Synopsis : Le film raconte l’histoire de Cielo, une mère à la recherche de sa fille enlevée par un cartel dans le nord du Mexique. Les autorités refusant de lui venir en aide, Cielo décide de prendre elle-même les choses en main. Elle débute son enquête et gagne la confiance de Lamarque, un militaire peu conventionnel déployé dans la région. Il accepte de l’assister dans sa recherche, car les informations de Cielo peuvent être utiles à ses propres opérations. Leur collaboration va entraîner Cielo dans une terrible spirale de violence. Une histoire inspirée de faits réels.
Acteurs : Arcelia Ramírez, Jorge A. Jimenez, Alvaro Guerrero
La Civil est le premier long métrage de Teodora Ana Mihai, une réalisatrice belgo-roumaine. Son film a été projeté cette année à Cannes dans la section Un certain regard. Son film adapte une histoire vraie et, l’on peut même penser qu’il y a en arrière-plan, en soubassement de nombreuses situations identiques au Mexique. Comme dans d’autres films de cette année : Quo vadis Aïda ou Cher Camarades, c’est par le biais de l’intime que la réalisatrice aborde une histoire qui concerne toute une nation !

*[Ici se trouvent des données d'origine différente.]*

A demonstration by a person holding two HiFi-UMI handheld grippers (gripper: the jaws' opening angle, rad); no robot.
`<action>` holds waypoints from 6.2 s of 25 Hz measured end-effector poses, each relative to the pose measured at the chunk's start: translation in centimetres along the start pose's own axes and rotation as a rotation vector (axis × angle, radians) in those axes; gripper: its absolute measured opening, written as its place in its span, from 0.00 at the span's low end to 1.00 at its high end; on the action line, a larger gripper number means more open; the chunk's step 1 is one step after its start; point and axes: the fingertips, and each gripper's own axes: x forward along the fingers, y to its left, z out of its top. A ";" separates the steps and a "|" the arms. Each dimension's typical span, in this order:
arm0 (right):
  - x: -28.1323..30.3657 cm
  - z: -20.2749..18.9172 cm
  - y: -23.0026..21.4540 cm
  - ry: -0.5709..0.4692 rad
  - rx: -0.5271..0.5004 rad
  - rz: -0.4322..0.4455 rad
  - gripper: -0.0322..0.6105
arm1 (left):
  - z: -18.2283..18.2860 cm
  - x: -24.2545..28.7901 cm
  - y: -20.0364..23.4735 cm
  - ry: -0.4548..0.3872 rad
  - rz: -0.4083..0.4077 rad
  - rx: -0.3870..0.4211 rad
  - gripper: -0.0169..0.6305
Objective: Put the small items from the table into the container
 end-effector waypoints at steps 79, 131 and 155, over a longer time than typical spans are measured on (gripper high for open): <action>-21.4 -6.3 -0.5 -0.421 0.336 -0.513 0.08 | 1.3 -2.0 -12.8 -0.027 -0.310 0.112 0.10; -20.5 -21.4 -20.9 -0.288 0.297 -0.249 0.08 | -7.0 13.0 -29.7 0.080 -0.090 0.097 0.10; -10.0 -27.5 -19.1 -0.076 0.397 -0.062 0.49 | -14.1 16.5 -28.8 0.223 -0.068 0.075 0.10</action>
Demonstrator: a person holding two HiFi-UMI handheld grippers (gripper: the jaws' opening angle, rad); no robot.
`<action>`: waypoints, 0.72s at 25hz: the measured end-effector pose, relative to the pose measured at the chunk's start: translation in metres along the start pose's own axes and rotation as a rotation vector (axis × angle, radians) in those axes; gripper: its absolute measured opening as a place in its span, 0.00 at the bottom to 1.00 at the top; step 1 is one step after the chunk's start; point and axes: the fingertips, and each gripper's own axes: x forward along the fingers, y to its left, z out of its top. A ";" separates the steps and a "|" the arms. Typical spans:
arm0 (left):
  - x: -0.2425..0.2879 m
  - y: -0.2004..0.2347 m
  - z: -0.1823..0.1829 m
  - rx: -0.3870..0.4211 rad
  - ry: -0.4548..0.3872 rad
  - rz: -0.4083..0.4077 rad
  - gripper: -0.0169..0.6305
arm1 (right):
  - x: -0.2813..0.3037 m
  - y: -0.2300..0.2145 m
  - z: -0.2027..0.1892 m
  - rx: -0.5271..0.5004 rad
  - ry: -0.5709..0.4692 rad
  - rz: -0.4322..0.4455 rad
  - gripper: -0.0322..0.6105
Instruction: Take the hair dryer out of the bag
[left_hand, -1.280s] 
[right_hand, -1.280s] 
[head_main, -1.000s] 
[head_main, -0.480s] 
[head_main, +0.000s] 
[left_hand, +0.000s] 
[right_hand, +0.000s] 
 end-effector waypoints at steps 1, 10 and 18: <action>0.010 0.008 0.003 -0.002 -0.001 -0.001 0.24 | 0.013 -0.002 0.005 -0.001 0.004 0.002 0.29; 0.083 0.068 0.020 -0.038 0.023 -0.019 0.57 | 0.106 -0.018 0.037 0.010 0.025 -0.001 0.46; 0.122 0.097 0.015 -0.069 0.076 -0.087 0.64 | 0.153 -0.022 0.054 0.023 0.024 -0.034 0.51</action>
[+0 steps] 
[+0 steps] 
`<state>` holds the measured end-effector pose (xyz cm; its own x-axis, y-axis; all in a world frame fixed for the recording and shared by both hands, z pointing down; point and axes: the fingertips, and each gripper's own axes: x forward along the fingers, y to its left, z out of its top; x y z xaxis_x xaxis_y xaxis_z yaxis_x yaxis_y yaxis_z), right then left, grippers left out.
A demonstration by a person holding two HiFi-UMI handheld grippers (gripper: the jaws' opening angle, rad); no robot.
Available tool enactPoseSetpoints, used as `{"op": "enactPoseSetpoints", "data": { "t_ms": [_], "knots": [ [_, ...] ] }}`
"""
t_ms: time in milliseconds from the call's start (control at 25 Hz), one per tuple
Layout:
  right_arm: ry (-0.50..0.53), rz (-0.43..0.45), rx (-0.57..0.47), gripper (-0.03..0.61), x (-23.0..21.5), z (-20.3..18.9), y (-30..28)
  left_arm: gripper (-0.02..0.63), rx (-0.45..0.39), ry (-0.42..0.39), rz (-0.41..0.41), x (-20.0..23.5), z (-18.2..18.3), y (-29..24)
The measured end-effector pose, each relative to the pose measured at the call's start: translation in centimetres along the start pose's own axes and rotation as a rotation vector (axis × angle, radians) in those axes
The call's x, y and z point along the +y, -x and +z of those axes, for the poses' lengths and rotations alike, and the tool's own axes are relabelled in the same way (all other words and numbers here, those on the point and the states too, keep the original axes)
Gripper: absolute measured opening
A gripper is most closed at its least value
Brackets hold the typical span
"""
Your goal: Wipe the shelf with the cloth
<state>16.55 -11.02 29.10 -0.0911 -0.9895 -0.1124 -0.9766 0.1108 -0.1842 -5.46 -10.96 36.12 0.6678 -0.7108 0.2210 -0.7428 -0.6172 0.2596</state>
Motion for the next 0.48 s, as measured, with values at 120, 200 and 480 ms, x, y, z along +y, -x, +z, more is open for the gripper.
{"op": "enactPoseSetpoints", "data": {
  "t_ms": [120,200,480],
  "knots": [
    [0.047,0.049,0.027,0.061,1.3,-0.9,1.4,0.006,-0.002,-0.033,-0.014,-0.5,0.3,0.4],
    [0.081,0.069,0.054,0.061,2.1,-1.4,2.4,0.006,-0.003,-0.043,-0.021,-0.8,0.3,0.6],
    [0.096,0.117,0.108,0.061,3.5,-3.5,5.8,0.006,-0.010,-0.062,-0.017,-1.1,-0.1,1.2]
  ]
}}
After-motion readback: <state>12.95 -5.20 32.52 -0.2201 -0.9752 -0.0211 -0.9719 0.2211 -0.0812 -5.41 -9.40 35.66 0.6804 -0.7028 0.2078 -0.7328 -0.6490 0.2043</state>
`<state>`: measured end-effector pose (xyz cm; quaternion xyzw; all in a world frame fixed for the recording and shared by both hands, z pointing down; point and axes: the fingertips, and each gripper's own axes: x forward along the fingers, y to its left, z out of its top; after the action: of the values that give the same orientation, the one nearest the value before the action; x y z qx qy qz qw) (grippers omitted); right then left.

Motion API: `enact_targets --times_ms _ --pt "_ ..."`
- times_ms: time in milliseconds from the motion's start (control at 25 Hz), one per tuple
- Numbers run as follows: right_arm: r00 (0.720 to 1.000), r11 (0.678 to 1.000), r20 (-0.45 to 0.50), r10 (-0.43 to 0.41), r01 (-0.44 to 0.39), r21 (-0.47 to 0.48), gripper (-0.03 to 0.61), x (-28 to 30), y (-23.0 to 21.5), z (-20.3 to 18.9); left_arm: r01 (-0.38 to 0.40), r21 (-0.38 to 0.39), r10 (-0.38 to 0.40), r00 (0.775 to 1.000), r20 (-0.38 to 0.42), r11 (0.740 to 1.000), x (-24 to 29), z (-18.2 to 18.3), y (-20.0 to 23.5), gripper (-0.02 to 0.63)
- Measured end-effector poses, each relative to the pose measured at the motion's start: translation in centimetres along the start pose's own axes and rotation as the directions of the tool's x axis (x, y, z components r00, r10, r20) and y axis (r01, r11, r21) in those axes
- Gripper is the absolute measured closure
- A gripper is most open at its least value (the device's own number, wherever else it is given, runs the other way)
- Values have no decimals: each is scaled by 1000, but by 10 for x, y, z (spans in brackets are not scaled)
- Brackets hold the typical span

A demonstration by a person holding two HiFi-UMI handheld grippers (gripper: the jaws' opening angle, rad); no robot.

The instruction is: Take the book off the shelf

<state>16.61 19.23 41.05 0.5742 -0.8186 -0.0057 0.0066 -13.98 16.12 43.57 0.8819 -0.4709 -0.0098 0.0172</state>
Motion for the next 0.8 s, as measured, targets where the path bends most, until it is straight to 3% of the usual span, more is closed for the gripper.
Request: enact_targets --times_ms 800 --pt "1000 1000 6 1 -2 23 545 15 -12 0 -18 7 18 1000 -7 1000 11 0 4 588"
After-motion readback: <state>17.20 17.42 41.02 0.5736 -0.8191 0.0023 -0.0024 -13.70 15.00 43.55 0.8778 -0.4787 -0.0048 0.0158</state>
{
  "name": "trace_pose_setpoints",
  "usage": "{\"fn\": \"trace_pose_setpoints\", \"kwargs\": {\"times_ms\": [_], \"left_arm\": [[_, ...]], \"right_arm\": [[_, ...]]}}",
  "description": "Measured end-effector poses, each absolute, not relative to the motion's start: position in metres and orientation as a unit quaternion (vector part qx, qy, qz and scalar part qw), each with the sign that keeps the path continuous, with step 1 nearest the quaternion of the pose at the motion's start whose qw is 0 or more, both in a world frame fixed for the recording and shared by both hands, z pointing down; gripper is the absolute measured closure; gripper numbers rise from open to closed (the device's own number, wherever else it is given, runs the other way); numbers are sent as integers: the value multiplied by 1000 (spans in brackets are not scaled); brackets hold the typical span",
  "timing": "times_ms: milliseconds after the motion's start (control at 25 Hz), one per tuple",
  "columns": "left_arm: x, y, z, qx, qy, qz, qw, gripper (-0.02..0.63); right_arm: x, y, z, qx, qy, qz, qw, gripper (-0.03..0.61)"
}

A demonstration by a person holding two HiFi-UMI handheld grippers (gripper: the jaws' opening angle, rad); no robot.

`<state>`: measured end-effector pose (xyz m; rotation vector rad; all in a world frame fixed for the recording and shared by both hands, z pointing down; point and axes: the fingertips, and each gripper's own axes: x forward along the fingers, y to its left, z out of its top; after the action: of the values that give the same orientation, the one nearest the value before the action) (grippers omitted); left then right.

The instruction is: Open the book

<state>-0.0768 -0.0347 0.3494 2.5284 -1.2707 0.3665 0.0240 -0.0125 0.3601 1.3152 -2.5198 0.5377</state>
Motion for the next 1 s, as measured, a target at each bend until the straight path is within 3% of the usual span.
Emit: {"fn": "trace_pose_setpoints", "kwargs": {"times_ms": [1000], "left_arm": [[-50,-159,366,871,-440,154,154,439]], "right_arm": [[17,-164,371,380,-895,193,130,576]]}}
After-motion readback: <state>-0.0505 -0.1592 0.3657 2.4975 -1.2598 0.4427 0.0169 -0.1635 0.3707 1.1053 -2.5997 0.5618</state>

Le synopsis en dit assez pour comprendre l’intrigue du film et en dire plus gâcherait la découverte de son cheminement et de sa conclusion. On n’ose écrire, le "plaisir" de voir un film haletant dont on ne sait où il mènera les protagonistes et les spectateurs. C’est que le film est angoissant, très violent, car il confronte le spectateur à une réalité quotidienne : le pouvoir des cartels, leurs dissensions et combats, l’inaction des autorités, notamment policière, le jeu ambigu de certains militaires (qui semble presque des milices para-militaires par certains égards ; et nous sommes loin de structures para-citoyennes, telles Liza Alerte, dont il est question dans le film Faute d’amour d’Andrey Zvyagintsev. Le film montre à quel point les cartels et gangs se structurent de manière mafieuse et corrompent (possiblement les autorités et organes de pouvoir), les citoyens "lambda" qui jouent de petits rôles, sans être conscients des enjeux qui les dépassent et qui ont des implications sur les proches et amis. ici, de nouveau, difficile d’en dire plus sans trahir le suspens (car, le film - malgré lui ? - est aussi un thriller !).
Est-il possible d’être honnête, de ne pas se laisser corrompre, de verser dans les magouilles ? Et si l’on est soi-même "honnête" comme l’est Cielo (interprétée de admirablement par l’actrice mexicaine Arcelia Ramírez !), que devient notre humanité lorsque l’on se trouve en face de personnes plus ou moins coupables et susceptibles de donner quelques informations pour en savoir plus dans une quête éprouvante ? Et lorsque soi-même, comme spectateur, l’on ressent (un peu, beaucoup) le besoin d’user, soi aussi, comme l’héroïne, de la violence pour obtenir des réponses ? Peut-on torturer au nom de la (recherche de la) vérité ? Comment se situer, comme humain face à cette violence, à ces tortures que l’on devine dans le hors champ, ou plutôt dans les à-côtés de ces lieux que l’on visite en quête d’impossibles réponses ?
Outre les relations avec la police, largement inactive mais aussi totalement débordée, il y a bien sûr ces milices para-militaires aux méthodes fortes, trop fortes ? Mais peut-on faire autrement ? Est-ce que l’on peut justifier la violence ? Et qu’en est-il des amis (ou que l’on croyait tels) qui vous ont trahis, parfois, simplement, en devenant un petit rouage d’une machine très vaste, dont les ramifications s’étendent dans tout un pays (dont on comprend aussi, même si ce n’est fondamentalement évoqué comme tel) dont on n’a qu’une envie : le fuir (vers les USA).
S’agissant de l’intime, il y a aussi le portrait d’un époux, Gustavo (Álvaro Guerrero) dont Cielo est séparée. Mais l’époux est aussi père. Et la réalisatrice dresse ici un portrait avec beaucoup de nuance d’un homme dépassé, presque lâche et pourtant qui tente de trouver son équilibre dans son rapport à la quête de la mère de sa fille.